3.Stereo-structural ortho-projective radiotherapy: Stereo-structural ortho-projective radiotherapy is a highly accurate technique for the treatment of pituitary adenoma patients who require radiotherapy. Preliminary results indicate that it is effective in controlling tumors with low toxicity, which is within the range expected from conventional external beam radiotherapy. While this technique has the potential advantage of reducing the volume of normal brain tissue irradiated, long-term studies are needed to prove that it can maintain tumor control and reduce toxicity more than conventional radiotherapy.

4.Heavy particle radiotherapy: The heavy particle therapy carried out by foreign applications of cyclotron includes alpha particle beam, proton beam, negative meson, fast neutron and so on.
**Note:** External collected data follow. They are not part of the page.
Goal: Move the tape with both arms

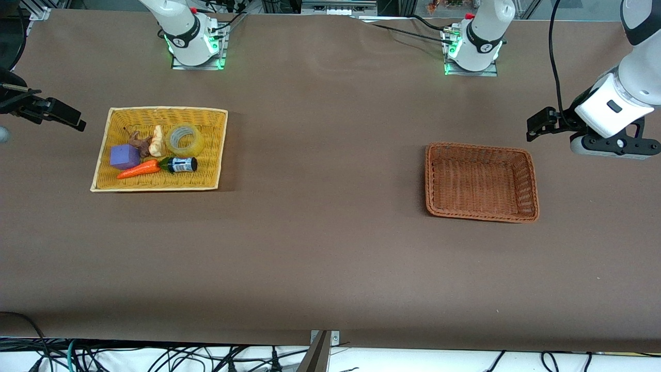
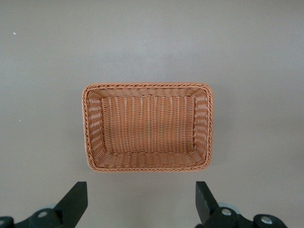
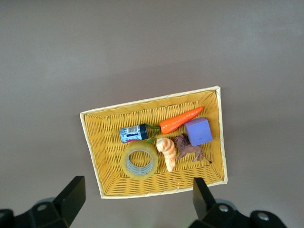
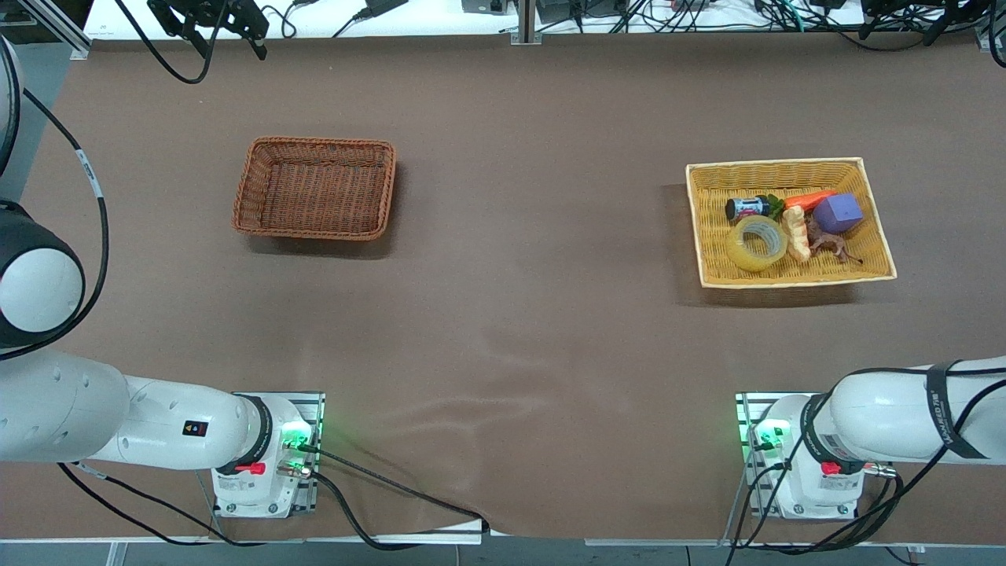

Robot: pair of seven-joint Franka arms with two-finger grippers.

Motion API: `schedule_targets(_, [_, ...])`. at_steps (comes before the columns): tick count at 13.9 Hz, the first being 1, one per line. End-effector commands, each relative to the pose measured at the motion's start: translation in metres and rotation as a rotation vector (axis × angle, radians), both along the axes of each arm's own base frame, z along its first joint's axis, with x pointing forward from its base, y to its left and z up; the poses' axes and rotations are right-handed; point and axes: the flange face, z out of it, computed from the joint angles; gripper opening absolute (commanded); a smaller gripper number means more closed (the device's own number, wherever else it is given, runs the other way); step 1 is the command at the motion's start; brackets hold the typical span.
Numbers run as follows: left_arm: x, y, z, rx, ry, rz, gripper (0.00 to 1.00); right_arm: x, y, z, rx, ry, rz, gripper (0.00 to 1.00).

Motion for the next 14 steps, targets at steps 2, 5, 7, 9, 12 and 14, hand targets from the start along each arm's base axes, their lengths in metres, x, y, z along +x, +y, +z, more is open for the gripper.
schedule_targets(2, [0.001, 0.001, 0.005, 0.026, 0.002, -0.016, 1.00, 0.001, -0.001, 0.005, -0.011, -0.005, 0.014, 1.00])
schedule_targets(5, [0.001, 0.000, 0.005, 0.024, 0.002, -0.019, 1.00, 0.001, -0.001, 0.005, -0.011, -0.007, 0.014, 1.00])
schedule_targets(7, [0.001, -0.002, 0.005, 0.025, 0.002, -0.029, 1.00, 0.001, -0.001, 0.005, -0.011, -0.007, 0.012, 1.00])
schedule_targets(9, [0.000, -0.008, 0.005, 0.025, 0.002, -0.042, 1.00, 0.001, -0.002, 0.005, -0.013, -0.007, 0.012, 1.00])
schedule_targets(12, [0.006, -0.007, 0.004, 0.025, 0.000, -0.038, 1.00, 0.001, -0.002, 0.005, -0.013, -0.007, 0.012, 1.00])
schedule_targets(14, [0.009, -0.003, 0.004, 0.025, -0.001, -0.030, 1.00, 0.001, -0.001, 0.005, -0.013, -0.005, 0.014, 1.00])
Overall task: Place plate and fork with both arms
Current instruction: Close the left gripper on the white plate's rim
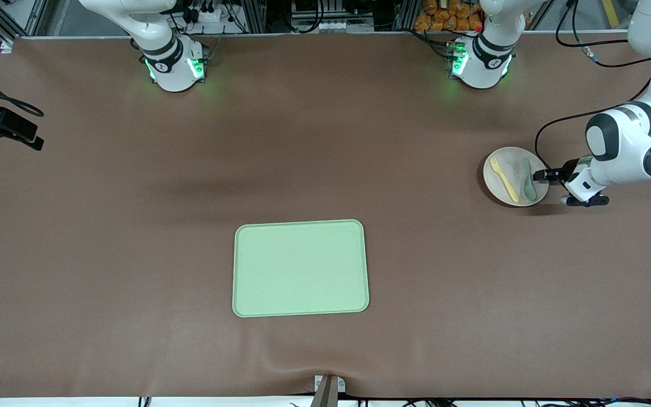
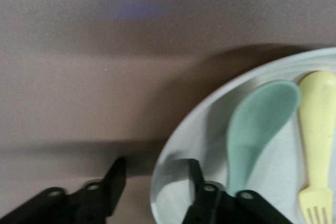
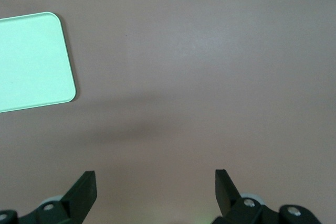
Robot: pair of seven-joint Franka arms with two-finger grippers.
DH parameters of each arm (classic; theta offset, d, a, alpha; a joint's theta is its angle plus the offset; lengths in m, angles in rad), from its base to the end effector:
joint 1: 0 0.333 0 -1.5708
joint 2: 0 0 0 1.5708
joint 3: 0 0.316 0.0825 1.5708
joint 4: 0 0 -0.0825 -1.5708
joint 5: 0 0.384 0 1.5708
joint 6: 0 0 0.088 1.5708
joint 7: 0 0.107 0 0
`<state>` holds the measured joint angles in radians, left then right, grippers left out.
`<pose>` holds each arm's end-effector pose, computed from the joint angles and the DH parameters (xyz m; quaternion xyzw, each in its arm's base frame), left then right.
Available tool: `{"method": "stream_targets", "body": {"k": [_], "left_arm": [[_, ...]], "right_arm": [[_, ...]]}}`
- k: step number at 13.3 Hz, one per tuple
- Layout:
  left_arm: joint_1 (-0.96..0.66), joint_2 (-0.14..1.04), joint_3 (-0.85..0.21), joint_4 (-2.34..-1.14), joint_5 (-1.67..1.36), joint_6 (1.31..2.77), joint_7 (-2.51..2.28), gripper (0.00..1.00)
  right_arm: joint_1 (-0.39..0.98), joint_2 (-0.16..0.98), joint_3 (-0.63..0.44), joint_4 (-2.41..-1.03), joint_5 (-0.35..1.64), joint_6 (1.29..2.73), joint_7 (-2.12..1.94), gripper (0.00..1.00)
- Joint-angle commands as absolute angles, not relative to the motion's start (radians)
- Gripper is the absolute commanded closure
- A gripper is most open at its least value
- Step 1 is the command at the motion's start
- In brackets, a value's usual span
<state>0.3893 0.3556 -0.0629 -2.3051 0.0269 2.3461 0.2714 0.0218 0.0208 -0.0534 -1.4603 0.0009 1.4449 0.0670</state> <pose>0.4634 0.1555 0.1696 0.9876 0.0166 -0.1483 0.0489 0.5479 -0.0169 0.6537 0.9986 -0.0492 -0.0181 0.0004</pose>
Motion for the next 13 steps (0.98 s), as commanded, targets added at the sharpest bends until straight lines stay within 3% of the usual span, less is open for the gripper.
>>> {"method": "stream_targets", "body": {"k": [1,8,13], "left_arm": [[0.388,0.354,-0.086,-2.304,0.044,2.361,0.276,1.00],[0.390,0.298,-0.143,-2.257,0.044,2.338,0.281,1.00],[0.390,0.258,-0.213,-2.088,0.034,2.137,0.272,1.00]], "right_arm": [[0.020,0.021,-0.057,-1.453,0.011,1.439,0.069,0.00],[0.018,0.028,-0.057,-1.453,0.011,1.442,0.069,0.00],[0.017,0.028,-0.057,-1.453,0.009,1.442,0.069,0.00]]}}
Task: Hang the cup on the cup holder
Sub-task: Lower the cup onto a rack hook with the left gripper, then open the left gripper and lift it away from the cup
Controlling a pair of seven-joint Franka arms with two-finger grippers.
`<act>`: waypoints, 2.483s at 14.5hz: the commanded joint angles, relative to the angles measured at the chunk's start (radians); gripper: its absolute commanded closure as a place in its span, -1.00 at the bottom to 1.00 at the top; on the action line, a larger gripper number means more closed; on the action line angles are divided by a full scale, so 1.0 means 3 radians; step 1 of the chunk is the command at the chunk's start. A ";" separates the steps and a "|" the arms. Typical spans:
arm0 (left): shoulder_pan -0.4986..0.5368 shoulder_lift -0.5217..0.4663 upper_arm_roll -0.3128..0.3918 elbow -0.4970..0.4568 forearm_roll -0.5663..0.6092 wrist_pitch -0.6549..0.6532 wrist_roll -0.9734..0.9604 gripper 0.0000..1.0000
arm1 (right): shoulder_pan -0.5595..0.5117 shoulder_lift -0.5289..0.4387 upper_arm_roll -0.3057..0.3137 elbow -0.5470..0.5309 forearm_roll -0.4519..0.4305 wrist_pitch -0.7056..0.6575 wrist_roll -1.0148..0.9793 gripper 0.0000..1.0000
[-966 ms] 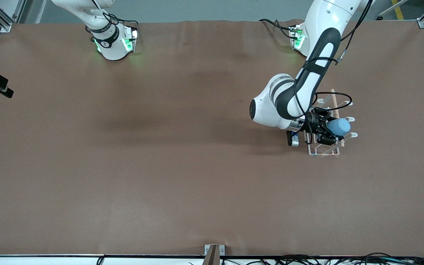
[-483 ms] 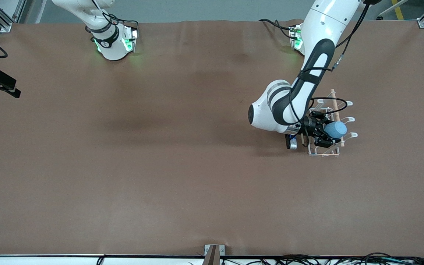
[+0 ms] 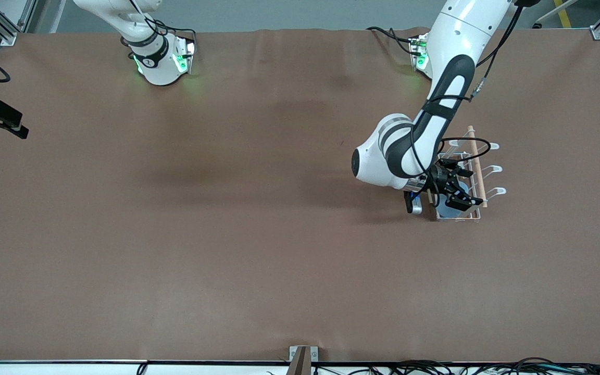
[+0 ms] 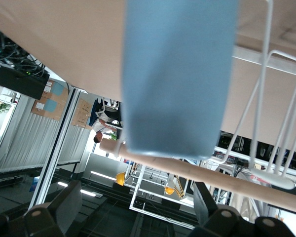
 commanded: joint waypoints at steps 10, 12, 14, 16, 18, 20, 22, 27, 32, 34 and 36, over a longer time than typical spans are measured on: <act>0.0161 -0.0248 0.0013 0.1707 -0.1562 -0.0092 0.0032 -1.00 | -0.0060 -0.0071 0.0044 -0.0108 -0.0073 0.0058 0.0040 -1.00; 0.0371 -0.0335 0.0013 0.1835 -0.1936 -0.0092 -0.0009 -1.00 | -0.0055 -0.0076 0.0044 -0.0108 -0.0073 0.0063 0.0045 -1.00; 0.0484 -0.0483 0.0013 0.1851 -0.2207 -0.0087 -0.0375 -1.00 | -0.0055 -0.0071 0.0044 -0.0108 -0.0073 0.0063 0.0045 -1.00; 0.0555 -0.0611 0.0013 0.1851 -0.2503 -0.0087 -0.0876 -1.00 | -0.0050 -0.0071 0.0044 -0.0108 -0.0073 0.0063 0.0045 -1.00; 0.0749 -0.0754 0.0013 0.1846 -0.2825 -0.0077 -0.1133 -1.00 | -0.0045 -0.0071 0.0044 -0.0108 -0.0073 0.0063 0.0045 -1.00; 0.0969 -0.0933 0.0013 0.1835 -0.3168 -0.0077 -0.1226 -1.00 | -0.0044 -0.0071 0.0044 -0.0108 -0.0073 0.0058 0.0045 -1.00; 0.1143 -0.1112 0.0023 0.1815 -0.3277 -0.0092 -0.1247 -1.00 | -0.0044 -0.0071 0.0044 -0.0108 -0.0073 0.0052 0.0045 -1.00; 0.1236 -0.1133 0.0028 0.1825 -0.3251 -0.0184 -0.1246 -1.00 | -0.0044 -0.0071 0.0049 -0.0108 -0.0073 0.0052 0.0045 -1.00; 0.1236 -0.1148 0.0013 0.1835 -0.3272 -0.0194 -0.1252 -1.00 | -0.0050 -0.0071 0.0049 -0.0113 -0.0073 0.0052 0.0045 -1.00; 0.1276 -0.1281 0.0028 0.1800 -0.3312 -0.0205 -0.1241 -1.00 | -0.0050 -0.0071 0.0049 -0.0113 -0.0073 0.0052 0.0045 -1.00; 0.1445 -0.1297 0.0013 0.1779 -0.3536 -0.0256 -0.1211 -1.00 | -0.0055 -0.0071 0.0049 -0.0118 -0.0073 0.0052 0.0045 -1.00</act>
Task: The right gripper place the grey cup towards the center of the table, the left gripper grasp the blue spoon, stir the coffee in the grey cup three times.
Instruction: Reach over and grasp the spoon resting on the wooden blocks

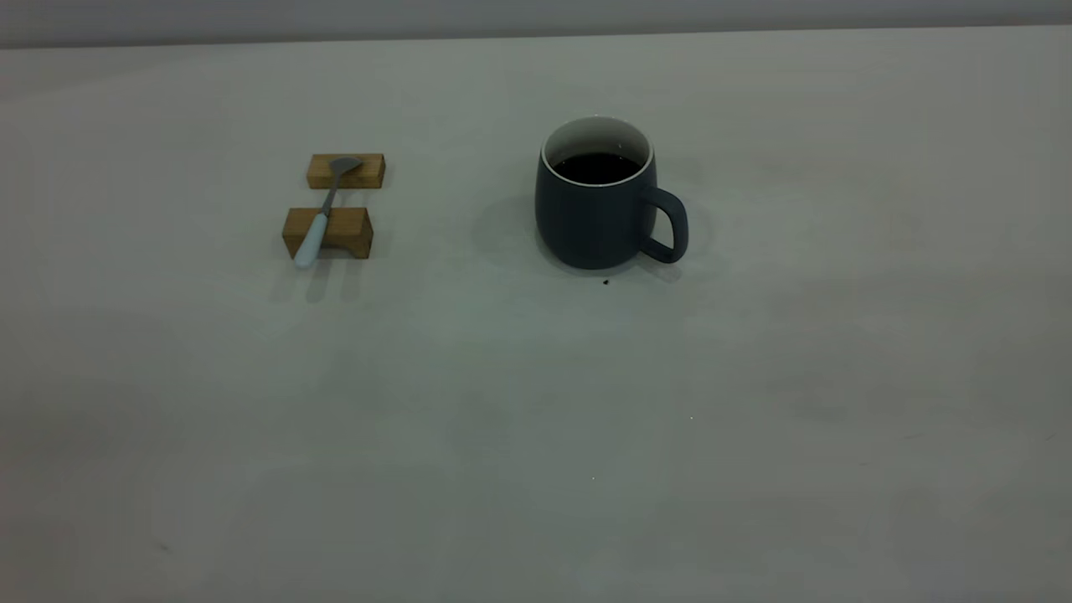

The efficacy is up to 80%.

5, radionuclide implantation irradiation: through craniotomy or puncture route to implant radionuclides (gold 198, yttrium 92) in the cranium, but the dose is difficult to grasp, the efficacy is poor, many complications, now less used.

Sixth, gene therapy:

With the increasing research on pituitary molecular and cell biology, gene therapy of pituitary tumors by applying vectors such as adenovirus [24] has attracted great interest, and the feasibility of in vivo specific pituitary cell type gene expression has been observed using brain stereotaxic injection of adenoviral vectors with pituitary-specific initiation. The approach was to incorporate a human growth hormone promoter (AdGHGal) or a human glycoprotein hormone alpha subunit promoter (AdαGal) into the recombinant adenovirus as a means of driving β-galactosidase gene expression. The expression activity of pituitary β-galactosidase was analyzed by injecting recombinant adenovirus into the murine pituitary via peripheral vein or carotid artery or using brain stereotaxics. The results showed that transvascular injection of AdGHGal or AdαGal failed to successfully deliver the marker gene to the pituitary gland. However, direct stereotactic injection of recombinant adenoviral vectors into the pituitary gland showed high expression of the higher gene. In addition, immunohistochemical staining also showed that pituitary cells selectively expressed AdGHGal or AdαGAL light genes. These findings suggest that adenoviral vectors with pituitary-specific promoters may be useful for targeted gene therapy of somatic diseases. However, the yield of peripherally administered transgenes is low [25]. Therefore, stereotactic injection or local administration of the virus during pituitary surgery should be used and will probably improve the efficiency of gene expression Although it will take a long time for pituitary tumor gene therapy to reach the clinical trial stage, the process is accelerating.